→ Work item: In the entries below, the lines from the one with "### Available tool" through the one with "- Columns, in" are to be copied exactly; both ends count.

→ Records for processing:

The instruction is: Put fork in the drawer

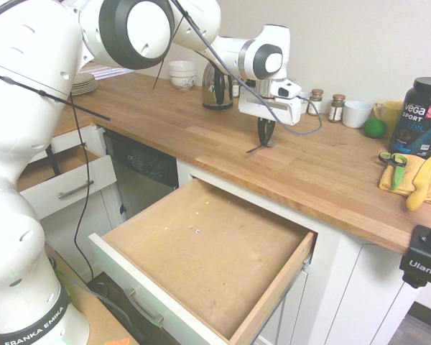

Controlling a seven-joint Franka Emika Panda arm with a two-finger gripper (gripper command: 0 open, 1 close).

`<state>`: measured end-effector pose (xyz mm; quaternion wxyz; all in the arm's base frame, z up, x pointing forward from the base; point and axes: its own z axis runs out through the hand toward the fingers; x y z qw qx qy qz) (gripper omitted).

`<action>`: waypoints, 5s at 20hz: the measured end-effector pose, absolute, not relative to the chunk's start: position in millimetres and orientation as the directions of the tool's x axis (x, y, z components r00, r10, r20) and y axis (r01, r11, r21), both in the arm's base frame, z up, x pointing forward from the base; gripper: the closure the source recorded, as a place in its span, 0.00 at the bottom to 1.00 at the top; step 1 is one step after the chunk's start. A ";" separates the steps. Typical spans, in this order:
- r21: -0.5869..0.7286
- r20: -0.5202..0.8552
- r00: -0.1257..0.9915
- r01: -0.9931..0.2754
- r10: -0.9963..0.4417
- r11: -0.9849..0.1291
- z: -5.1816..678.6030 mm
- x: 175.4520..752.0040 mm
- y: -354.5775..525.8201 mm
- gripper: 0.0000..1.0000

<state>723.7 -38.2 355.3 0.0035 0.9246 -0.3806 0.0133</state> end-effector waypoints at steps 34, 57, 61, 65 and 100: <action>-0.107 0.089 0.667 -0.732 -0.740 -0.673 424.4 598.0 -52.4 1.00; -0.107 0.085 0.635 -0.760 -0.767 -0.641 404.5 410.4 -62.0 1.00; -0.101 0.080 0.635 -0.762 -0.769 -0.640 399.5 379.4 -58.0 1.00; -0.090 0.064 0.638 -0.762 -0.768 -0.641 386.6 361.3 -53.6 1.00; -0.048 0.080 0.664 -0.743 -0.744 -0.668 193.4 448.0 -78.0 1.00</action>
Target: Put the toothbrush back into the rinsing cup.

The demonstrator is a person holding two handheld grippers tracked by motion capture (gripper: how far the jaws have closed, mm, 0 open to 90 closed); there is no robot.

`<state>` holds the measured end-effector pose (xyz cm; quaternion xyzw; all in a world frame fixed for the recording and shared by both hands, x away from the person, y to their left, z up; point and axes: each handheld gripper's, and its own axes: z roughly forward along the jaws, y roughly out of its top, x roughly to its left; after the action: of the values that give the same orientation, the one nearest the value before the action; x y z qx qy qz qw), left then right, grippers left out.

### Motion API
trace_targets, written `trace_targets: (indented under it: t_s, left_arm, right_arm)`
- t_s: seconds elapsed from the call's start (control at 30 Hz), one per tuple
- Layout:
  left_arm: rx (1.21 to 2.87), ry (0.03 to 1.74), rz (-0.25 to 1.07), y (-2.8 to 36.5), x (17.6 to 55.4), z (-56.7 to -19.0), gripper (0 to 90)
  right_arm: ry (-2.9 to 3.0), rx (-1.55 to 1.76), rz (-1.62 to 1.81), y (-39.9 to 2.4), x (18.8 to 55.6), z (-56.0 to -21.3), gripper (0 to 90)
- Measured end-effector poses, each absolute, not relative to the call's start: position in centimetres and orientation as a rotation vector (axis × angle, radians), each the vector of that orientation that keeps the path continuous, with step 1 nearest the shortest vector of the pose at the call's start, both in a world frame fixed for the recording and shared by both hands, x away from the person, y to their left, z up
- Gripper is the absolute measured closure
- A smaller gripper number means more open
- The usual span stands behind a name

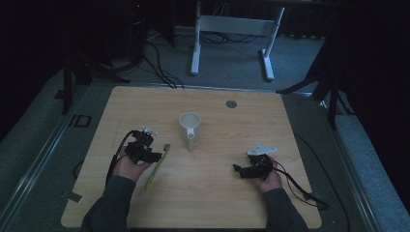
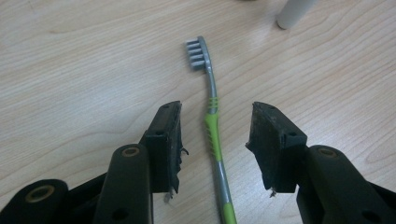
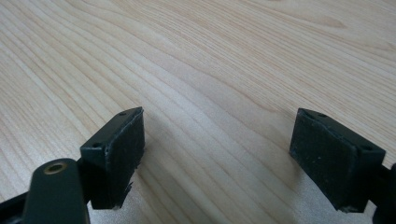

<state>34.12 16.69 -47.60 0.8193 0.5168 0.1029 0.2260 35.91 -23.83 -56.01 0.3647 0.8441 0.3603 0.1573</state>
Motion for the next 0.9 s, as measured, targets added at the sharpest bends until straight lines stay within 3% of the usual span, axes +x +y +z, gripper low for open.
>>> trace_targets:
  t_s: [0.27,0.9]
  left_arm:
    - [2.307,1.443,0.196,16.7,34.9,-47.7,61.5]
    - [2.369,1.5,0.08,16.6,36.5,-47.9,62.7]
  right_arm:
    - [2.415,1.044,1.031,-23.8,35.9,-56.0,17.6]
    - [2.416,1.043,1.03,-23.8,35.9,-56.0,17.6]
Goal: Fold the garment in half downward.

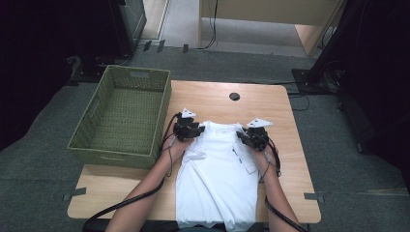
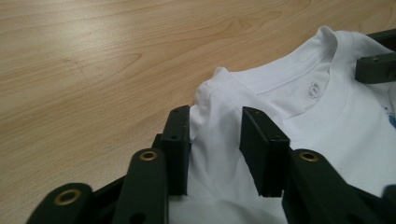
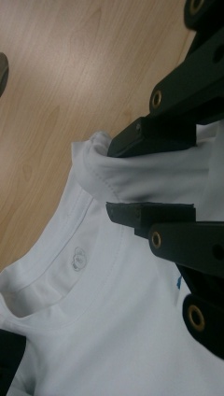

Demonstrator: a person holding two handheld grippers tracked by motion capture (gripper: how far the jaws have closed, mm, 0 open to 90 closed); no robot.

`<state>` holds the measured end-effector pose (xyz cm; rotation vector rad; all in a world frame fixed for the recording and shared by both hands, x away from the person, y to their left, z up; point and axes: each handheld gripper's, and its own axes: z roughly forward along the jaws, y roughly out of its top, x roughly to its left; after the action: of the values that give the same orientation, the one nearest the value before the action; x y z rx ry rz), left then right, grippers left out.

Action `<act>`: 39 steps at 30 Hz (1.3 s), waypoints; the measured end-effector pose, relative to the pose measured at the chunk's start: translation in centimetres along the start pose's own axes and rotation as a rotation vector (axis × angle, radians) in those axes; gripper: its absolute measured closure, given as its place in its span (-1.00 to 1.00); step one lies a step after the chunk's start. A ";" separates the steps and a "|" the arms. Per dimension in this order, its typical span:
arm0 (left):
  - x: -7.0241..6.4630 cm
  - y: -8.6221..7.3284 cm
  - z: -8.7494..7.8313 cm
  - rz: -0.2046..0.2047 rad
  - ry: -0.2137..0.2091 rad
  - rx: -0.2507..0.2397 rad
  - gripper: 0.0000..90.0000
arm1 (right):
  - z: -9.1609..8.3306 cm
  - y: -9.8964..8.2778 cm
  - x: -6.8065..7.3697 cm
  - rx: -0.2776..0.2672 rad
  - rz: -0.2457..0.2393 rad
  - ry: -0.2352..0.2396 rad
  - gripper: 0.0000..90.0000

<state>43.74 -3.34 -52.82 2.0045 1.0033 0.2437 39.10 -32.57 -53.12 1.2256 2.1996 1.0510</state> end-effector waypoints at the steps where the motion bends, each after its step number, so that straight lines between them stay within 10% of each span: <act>1: 0.0 0.0 0.0 0.013 0.004 0.004 0.48 | 0.0 0.0 -0.1 0.001 0.010 0.006 0.59; 11: 0.6 -0.1 -0.2 0.000 -0.027 0.017 0.93 | -0.2 -0.1 0.1 0.002 0.043 -0.007 0.88; 22: 0.7 0.0 -0.2 -0.026 -0.033 0.019 0.98 | 0.4 0.3 -0.9 0.002 0.079 0.015 0.97; 27: 1.3 0.4 0.1 -0.143 -0.063 0.014 0.98 | 0.9 0.8 -1.2 -0.003 0.073 0.014 0.98; 39: 2.1 1.7 0.4 -0.141 -0.036 -0.008 0.98 | 0.9 2.4 -2.9 -0.023 0.092 0.029 0.98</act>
<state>46.26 -2.57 -52.11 1.9152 1.1132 0.1348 42.48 -33.88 -51.86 1.3207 2.1637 1.1339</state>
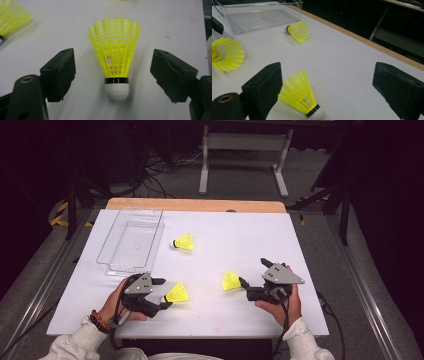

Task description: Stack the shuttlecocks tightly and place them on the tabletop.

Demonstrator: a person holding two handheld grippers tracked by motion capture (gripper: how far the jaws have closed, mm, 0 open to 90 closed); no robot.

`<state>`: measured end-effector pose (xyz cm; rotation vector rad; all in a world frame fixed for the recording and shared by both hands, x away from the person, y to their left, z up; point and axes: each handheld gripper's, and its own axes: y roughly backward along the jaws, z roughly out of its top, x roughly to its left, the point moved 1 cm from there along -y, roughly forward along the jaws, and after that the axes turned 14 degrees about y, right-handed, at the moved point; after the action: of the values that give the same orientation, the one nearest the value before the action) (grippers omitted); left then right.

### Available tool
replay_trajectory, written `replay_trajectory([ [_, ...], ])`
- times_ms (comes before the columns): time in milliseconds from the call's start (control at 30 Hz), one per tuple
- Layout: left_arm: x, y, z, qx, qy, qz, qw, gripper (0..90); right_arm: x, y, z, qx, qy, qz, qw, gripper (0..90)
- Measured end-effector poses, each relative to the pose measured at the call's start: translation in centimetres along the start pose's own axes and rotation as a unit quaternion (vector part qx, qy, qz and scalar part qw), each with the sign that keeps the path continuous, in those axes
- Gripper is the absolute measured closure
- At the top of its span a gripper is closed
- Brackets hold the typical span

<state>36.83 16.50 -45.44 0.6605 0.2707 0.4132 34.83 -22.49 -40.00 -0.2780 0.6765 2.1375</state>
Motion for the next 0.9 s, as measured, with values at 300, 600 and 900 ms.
replay_trajectory([
  [300,0.2,-1.3,0.9,0.035,-0.01,-0.014,0.9992,29.2,-1.3,1.9,-2.0,0.01,-0.031,-0.016,0.9993,10.0],
  [600,0.6,-2.3,1.1,0.065,-0.01,-0.011,0.9978,31.9,-1.2,1.8,-2.4,0.015,-0.033,-0.009,0.9993,10.2],
  [900,0.9,-3.0,1.3,0.081,-0.006,-0.022,0.9965,36.6,-0.3,0.7,-2.5,0.026,-0.023,0.015,0.9993,10.4],
])
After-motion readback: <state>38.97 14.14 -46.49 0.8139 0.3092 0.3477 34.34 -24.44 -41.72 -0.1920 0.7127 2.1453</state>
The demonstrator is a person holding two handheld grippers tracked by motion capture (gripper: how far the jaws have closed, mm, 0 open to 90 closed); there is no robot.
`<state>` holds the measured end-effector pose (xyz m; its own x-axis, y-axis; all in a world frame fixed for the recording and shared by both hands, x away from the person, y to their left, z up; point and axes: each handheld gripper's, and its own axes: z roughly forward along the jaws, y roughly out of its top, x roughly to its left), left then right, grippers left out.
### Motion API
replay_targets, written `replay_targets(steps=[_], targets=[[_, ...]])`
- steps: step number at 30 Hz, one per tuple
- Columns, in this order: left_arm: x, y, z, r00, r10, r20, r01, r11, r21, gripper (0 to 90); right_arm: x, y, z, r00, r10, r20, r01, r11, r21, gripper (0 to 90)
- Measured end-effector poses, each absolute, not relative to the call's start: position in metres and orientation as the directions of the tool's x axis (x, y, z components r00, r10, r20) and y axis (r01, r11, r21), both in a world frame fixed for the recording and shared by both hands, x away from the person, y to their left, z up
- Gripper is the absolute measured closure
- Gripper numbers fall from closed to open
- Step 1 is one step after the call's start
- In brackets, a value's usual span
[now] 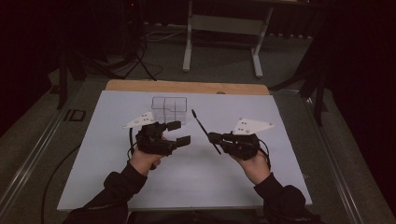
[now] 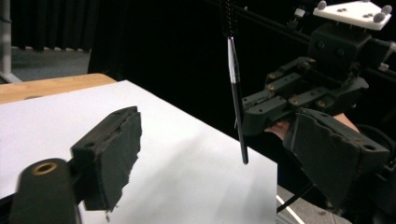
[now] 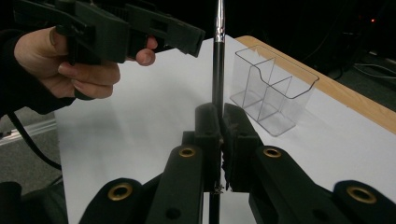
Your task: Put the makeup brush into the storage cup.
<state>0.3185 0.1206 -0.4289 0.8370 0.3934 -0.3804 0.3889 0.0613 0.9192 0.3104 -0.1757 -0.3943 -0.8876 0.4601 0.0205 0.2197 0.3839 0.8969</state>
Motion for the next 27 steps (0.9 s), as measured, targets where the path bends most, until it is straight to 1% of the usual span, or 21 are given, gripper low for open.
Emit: replay_targets(steps=[1, 4, 7, 9, 13, 14, 15, 17, 27], targets=[[0.319, 0.119, -0.429, 0.836, 0.393, -0.383, 0.39, 0.066, 0.918, 23.0, 0.311, -0.175, -0.395, -0.889, 0.457, 0.024, 0.221, 0.383, 0.897, 85.6], [0.322, 0.113, -0.429, 0.826, 0.393, -0.405, 0.408, 0.081, 0.91, 31.7, 0.31, -0.174, -0.398, -0.889, 0.456, 0.026, 0.225, 0.388, 0.894, 85.6], [0.325, 0.106, -0.428, 0.819, 0.385, -0.427, 0.427, 0.089, 0.9, 37.2, 0.311, -0.174, -0.4, -0.887, 0.461, 0.029, 0.229, 0.384, 0.895, 85.6], [0.326, 0.102, -0.427, 0.817, 0.387, -0.428, 0.429, 0.089, 0.899, 40.6, 0.311, -0.175, -0.401, -0.888, 0.459, 0.034, 0.234, 0.385, 0.893, 85.6], [0.326, 0.097, -0.425, 0.813, 0.393, -0.43, 0.429, 0.096, 0.898, 50.4, 0.311, -0.175, -0.403, -0.887, 0.46, 0.037, 0.238, 0.388, 0.891, 85.6], [0.327, 0.094, -0.424, 0.811, 0.391, -0.435, 0.428, 0.11, 0.897, 50.4, 0.31, -0.175, -0.403, -0.886, 0.462, 0.031, 0.234, 0.389, 0.891, 85.6], [0.328, 0.094, -0.424, 0.811, 0.389, -0.438, 0.429, 0.114, 0.896, 56.6, 0.31, -0.174, -0.404, -0.889, 0.457, 0.032, 0.234, 0.392, 0.89, 85.6], [0.329, 0.092, -0.423, 0.81, 0.392, -0.436, 0.43, 0.109, 0.896, 61.0, 0.31, -0.175, -0.405, -0.887, 0.46, 0.029, 0.233, 0.394, 0.889, 85.6], [0.332, 0.089, -0.423, 0.813, 0.364, -0.455, 0.456, 0.089, 0.886, 76.4, 0.311, -0.175, -0.405, -0.89, 0.455, 0.026, 0.231, 0.399, 0.887, 85.6]])
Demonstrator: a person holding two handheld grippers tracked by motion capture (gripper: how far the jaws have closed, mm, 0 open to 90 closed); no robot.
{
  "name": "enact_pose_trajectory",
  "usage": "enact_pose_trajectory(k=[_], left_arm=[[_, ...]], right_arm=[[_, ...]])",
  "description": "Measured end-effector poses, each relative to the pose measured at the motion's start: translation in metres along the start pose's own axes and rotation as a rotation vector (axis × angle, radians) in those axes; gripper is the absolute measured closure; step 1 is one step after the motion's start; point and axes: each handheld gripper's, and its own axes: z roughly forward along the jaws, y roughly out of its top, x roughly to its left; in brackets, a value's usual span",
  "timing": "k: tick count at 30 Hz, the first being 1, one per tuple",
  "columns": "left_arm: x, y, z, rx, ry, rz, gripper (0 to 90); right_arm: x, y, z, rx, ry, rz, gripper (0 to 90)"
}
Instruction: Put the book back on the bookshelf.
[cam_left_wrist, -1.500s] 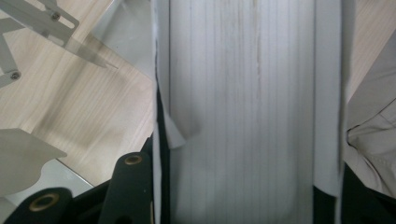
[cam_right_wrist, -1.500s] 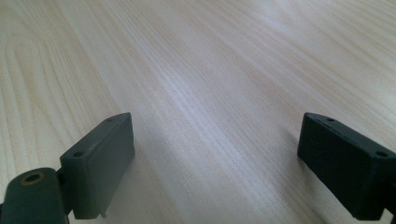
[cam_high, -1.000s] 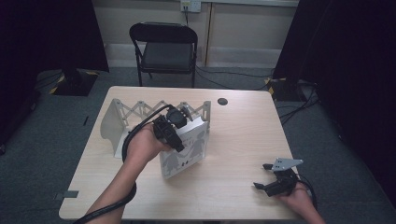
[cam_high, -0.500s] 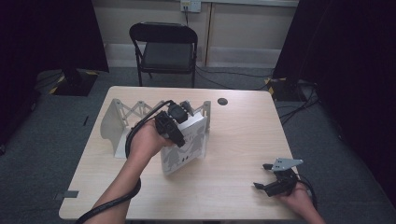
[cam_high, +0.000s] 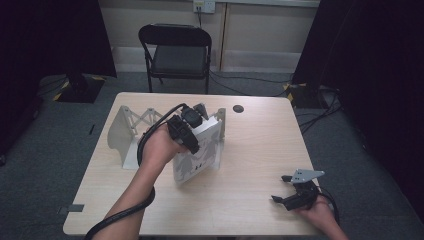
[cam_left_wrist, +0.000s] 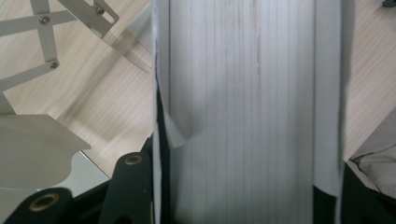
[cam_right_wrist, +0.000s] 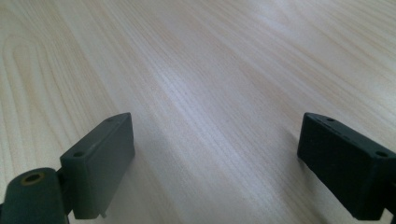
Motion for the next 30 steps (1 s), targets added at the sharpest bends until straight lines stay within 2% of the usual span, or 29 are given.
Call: enact_pose_trajectory(k=[14, 20, 24, 30], left_arm=[[0.003, 0.010, 0.004, -0.003, 0.016, -0.046, 53.6], [0.004, 0.013, 0.005, 0.001, 0.032, -0.051, 53.5], [0.005, 0.014, 0.007, -0.004, 0.025, -0.078, 53.6], [0.006, 0.017, 0.007, -0.012, 0.038, -0.097, 53.5]], right_arm=[[0.000, 0.000, 0.000, 0.000, -0.001, 0.000, 10.3], [0.000, 0.000, 0.000, -0.002, -0.001, 0.001, 10.3], [0.000, 0.000, 0.000, -0.001, -0.001, 0.001, 10.2], [0.000, 0.000, 0.000, 0.000, 0.000, 0.001, 10.2]])
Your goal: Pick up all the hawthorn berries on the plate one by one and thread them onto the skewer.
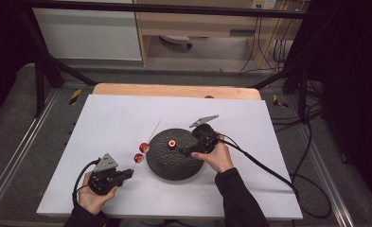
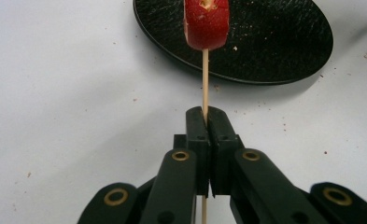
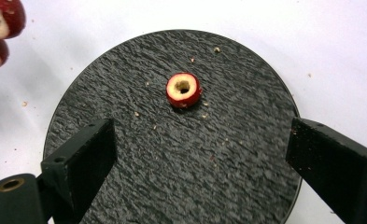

→ Answer to the exercise:
### Available tool
replay_trajectory, written `replay_trajectory([ [_, ...], ])`
- times_ms (comes before the columns): time in milliseconds from the call's start (control at 30 Hz), one per tuple
- Layout: left_arm: x, y, z, qx, qy, qz, qw, gripper (0..90); right_arm: x, y, z, qx, qy, qz, qw, gripper (0..90)
- Measured end-effector poses, each relative to the pose measured at the call's start: translation in centimetres along the start pose's own axes and rotation as a unit quaternion (vector part qx, qy, qz and scalar part qw), each with the sign that keeps the path continuous, in those axes
- Gripper is the absolute measured closure
- At the top of its span a gripper is closed
- Brackets hold the typical span

<state>36.83 16.50 -45.44 0.6605 0.2707 0.4132 34.83 -22.49 -40.00 -0.2780 0.6765 2.1375</state>
Motion for the next 0.9 s, as measured, with values at 300, 600 and 900 ms.
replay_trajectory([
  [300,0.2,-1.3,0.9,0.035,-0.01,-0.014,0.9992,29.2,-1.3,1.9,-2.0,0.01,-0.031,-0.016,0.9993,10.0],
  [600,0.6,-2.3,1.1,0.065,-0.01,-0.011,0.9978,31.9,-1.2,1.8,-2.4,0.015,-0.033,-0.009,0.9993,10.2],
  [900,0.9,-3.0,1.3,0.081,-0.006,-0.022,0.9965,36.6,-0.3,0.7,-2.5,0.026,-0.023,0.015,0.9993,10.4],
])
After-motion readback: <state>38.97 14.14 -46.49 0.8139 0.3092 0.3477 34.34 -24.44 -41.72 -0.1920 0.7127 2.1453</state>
The demonstrator is a person holding two handheld grippers tracked by motion capture (gripper: how far the jaws have closed, mm, 0 open to 90 closed); there is no robot.
`<state>` holds the measured end-effector pose (xyz m; its own x-axis, y-axis; all in a world frame fixed for the recording and shared by both hands, x away from the person, y to their left, z up; point and axes: each handheld gripper's, and its own axes: z roughly forward along the jaws, y roughly out of its top, x roughly to its left), left then right, grippers left out.
### Motion API
replay_targets, written `replay_targets(steps=[_], targets=[[_, ...]])`
- steps: step number at 30 Hz, one per tuple
- Columns, in this order: left_arm: x, y, z, r00, r10, r20, r01, r11, r21, gripper (0 to 90); right_arm: x, y, z, r00, r10, r20, r01, r11, r21, gripper (0 to 90)

What the answer needed to say has been said.